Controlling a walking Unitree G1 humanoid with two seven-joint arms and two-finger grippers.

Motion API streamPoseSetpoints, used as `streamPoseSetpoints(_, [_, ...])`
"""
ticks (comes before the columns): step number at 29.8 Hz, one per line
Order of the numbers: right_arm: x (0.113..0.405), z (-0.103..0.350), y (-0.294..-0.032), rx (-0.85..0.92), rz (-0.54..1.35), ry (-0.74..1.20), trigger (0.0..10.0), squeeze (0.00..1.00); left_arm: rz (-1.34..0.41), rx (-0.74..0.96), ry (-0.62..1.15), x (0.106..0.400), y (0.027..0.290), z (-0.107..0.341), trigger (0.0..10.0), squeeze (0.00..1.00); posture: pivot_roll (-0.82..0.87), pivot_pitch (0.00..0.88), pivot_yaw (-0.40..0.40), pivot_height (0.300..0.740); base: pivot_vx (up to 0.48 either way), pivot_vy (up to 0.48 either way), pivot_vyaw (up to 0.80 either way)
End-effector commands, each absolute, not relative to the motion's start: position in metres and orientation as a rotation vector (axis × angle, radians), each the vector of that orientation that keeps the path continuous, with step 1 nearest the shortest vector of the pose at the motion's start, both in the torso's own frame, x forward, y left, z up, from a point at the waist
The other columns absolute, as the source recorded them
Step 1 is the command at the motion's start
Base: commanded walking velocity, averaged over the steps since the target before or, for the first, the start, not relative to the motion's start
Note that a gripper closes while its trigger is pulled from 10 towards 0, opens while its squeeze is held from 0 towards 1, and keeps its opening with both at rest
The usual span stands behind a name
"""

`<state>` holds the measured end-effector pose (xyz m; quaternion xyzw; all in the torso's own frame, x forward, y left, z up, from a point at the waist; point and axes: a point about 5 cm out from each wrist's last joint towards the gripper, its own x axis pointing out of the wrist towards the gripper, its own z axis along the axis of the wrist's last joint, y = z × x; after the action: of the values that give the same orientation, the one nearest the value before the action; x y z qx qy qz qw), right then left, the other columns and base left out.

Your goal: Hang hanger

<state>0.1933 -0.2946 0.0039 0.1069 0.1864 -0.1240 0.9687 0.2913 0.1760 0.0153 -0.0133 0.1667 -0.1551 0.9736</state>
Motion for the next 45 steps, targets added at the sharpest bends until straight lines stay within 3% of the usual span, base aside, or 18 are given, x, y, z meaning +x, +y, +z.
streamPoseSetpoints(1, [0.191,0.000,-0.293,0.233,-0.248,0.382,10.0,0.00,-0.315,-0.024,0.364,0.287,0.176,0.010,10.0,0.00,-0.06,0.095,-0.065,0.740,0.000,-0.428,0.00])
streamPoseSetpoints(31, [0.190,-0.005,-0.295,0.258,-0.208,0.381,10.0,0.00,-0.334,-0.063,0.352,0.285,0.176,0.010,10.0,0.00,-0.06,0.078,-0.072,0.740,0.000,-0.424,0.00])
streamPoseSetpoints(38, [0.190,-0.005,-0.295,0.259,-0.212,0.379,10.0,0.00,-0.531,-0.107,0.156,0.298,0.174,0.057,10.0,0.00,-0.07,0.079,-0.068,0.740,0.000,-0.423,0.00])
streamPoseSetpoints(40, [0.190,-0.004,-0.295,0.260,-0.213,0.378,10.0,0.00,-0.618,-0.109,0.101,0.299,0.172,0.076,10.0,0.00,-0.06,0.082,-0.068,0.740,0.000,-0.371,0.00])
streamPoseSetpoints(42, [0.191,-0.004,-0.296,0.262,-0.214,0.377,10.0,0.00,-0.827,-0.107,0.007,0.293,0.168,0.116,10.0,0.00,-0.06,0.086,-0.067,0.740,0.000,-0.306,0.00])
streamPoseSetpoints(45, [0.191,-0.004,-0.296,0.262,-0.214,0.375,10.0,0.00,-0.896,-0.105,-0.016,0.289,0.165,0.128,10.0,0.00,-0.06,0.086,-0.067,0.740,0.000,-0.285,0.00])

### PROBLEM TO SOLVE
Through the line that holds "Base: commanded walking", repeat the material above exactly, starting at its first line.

### OUTPUT OF THE TASK
Controlling a walking Unitree G1 humanoid with two seven-joint arms and two-finger grippers.

Motion API streamPoseSetpoints, used as `streamPoseSetpoints(_, [_, ...])`
"""
ticks (comes before the columns): step number at 29.8 Hz, one per line
Order of the numbers: right_arm: x (0.113..0.405), z (-0.103..0.350), y (-0.294..-0.032), rx (-0.85..0.92), rz (-0.54..1.35), ry (-0.74..1.20), trigger (0.0..10.0), squeeze (0.00..1.00); left_arm: rz (-1.34..0.41), rx (-0.74..0.96), ry (-0.62..1.15), x (0.106..0.400), y (0.027..0.290), z (-0.107..0.341), trigger (0.0..10.0), squeeze (0.00..1.00); posture: pivot_roll (-0.82..0.87), pivot_pitch (0.00..0.88), pivot_yaw (-0.40..0.40), pivot_height (0.300..0.740); base: pivot_vx (up to 0.48 either way), pivot_vy (up to 0.48 either way), pivot_vyaw (up to 0.80 either way)
End-effector commands, each absolute, not relative to the motion's start: position in metres and orientation as a rotation vector (axis × angle, radians), each the vector of that orientation that keeps the path continuous, with step 1 nearest the shortest vector of the pose at the motion's start, both in the torso's own frame, x forward, y left, z up, from a point at the waist
The other columns absolute, as the source recorded them
Step 1 is the command at the motion's start
Base: commanded walking velocity, averaged over the steps since the target before or, for the first, the start, not relative to the motion's start

Nothing further remains for this exercise.